SE Graph Data¶

Extract data from Stack Exchange archives for analysis.

Stack Exchange Graph Data generates the data needed to plot graphs in Gephi to analise how interconnected posts are. The aim is to find questions that require tags, or that should have additional references. Improving the latter will improve the ability to find the former.

Currently with most meta posts being in graphs of 10 or less it shows to me that we need more references between our meta posts.

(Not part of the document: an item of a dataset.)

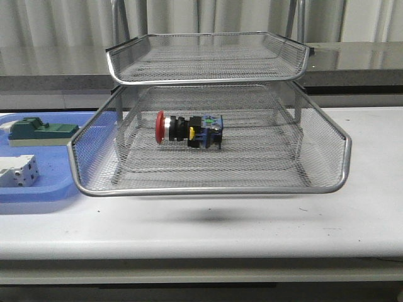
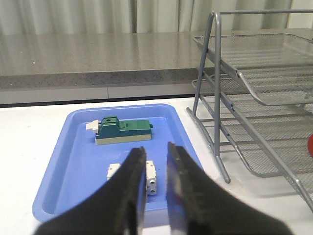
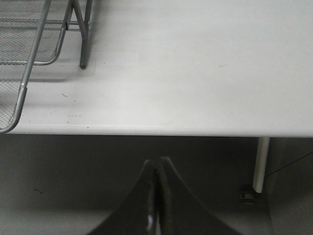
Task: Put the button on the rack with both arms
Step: 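Raise the left gripper back above the blue tray, then push the middle mesh tray back into the rack with the right gripper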
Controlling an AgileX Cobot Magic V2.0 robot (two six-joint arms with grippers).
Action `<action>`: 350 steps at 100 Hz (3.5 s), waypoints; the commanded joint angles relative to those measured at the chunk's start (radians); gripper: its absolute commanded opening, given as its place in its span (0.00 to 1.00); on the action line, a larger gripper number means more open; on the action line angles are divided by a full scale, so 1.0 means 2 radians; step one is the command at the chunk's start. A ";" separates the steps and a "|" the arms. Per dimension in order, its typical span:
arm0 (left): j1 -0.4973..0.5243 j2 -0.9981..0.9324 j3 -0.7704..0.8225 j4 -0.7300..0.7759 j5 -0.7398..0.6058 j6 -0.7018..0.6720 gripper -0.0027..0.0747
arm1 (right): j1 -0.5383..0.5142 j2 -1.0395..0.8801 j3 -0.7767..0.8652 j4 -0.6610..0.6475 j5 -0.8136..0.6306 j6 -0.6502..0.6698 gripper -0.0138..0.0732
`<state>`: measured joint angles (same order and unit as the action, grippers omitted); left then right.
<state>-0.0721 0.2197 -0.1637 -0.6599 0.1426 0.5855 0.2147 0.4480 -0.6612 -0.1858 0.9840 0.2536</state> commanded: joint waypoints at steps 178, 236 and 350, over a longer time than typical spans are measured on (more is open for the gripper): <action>0.001 0.003 -0.013 -0.007 -0.034 -0.004 0.01 | 0.002 0.261 -0.018 0.247 -0.091 -0.081 0.03; 0.001 0.003 -0.013 -0.007 -0.034 -0.004 0.01 | 0.133 0.378 -0.018 0.280 -0.173 -0.088 0.03; 0.001 0.003 -0.013 -0.007 -0.034 -0.004 0.01 | 0.242 0.540 -0.084 0.222 -0.404 -0.088 0.04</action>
<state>-0.0721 0.2197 -0.1632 -0.6599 0.1426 0.5855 0.7207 1.5371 -0.7650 0.2895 0.2638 0.0866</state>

SEGD is a bit overkill in what it does and so here’s a short rundown on what it does:

Download all site metadata from the archive.
Download the data for the site that we have filtered to get.
Extract the data from the 7z archive we got in (2).
Extract all links between posts on that site. If you download main site data then it will only find the connections between posts on main. Where if a meta site is specified then it will limit it to meta.

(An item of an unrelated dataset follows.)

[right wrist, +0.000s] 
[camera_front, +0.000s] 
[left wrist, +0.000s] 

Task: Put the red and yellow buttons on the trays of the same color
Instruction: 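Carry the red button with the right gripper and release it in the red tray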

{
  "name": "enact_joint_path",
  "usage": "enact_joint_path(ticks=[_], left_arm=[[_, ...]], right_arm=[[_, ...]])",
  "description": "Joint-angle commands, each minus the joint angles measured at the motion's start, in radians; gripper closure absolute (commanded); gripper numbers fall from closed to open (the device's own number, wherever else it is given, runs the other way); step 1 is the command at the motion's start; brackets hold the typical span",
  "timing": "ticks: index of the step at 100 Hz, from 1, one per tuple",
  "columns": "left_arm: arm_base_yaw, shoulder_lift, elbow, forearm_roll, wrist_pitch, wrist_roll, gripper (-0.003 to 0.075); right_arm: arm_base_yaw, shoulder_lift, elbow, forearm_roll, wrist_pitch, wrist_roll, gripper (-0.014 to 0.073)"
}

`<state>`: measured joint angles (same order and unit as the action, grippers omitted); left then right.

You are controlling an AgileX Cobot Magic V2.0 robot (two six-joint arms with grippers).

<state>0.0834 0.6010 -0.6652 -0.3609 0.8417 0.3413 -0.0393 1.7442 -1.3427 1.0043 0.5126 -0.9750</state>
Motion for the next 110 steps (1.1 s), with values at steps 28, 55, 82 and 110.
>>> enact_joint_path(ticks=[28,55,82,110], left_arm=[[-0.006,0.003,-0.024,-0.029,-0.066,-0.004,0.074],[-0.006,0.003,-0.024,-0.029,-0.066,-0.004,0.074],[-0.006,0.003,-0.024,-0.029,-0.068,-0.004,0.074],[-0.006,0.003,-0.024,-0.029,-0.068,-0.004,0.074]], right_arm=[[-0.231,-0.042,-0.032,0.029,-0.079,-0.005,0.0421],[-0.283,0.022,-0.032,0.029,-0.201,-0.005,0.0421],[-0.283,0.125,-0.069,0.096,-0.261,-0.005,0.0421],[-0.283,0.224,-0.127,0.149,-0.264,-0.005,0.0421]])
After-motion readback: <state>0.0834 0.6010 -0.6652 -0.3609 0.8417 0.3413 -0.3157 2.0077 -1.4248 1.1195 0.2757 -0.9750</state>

It extracts comments from posts and comments giving them different weightings on the exported data.
Q&A
1. Questions have the highest weighting at 3. This is because an answer directly relates to the question.
Post Link
1. Post links have the second highest weight as they provide evidence from other meta posts. It doesn’t have the same weight as Q&As as the post may be incorrect or discouraged. And so whilst the links are still valid, they should be taken with a grain of salt.
Comment Links
1. Comment links have the lowest weight as whilst they are normally used to provide links to similar post, sometimes they’re used for humor or other things that may reduce the validity of the connection with regard to what SEGD is try to achieve.
Once all the links have been accumulated, they are exported to the output file for use in Gephi.
We extract the tag information from each post so that we can observe the connections of each tag in the graph.
All node data is extracted to a separate output file.

Below shows how SEGD interacts with all the different modules and packages within it. The different colours show which package they’re in.

Black: stack_exchange_graph_data
Green: stack_exchange_graph_data.coroutines
Yellow: stack_exchange_graph_data.helpers
Blue: stack_exchange_graph_data.segd

$digraph G { rankdir=LR; "__main__"; cli; driver; node [color="#05930C"]; data_sources; links; nodes; node [color="#FFE050"]; h_cache [label="helpers.cache"]; coroutines; curl; progress; si; xref; node [color="#0074C1"]; s_cache [label="segd.cache"]; file_system; "graph"; models; site_info; "__main__" -> {cli, driver}; driver -> { data_sources, links, nodes, file_system, site_info, coroutines, progress }; data_sources -> {models, "graph", xref, coroutines}; links -> {"graph", coroutines}; nodes -> coroutines; s_cache -> {site_info, h_cache}; file_system -> {s_cache, site_info}; h_cache -> {curl, si}; curl -> progress; progress -> si; }$

As can be seen the program is somewhat split. Half the libraries are only involved in the iterator side of the program, where the other half are only involved in the coroutine side of the program.

Submodules¶

submodules:

Coroutines
- Data Sources
- Links
- Nodes
Helpers
- Cache
- Coroutines
- Curl
- Progress
- SI
- XRef
SEGD
- Cache
- File System
- Graph
- Models
- Site Information

Main¶

Extract links form SE data dumps.

SEGD exposes a commandline interface to change the functionality of the program. These can be seen by using the --help flag or in the CLI section.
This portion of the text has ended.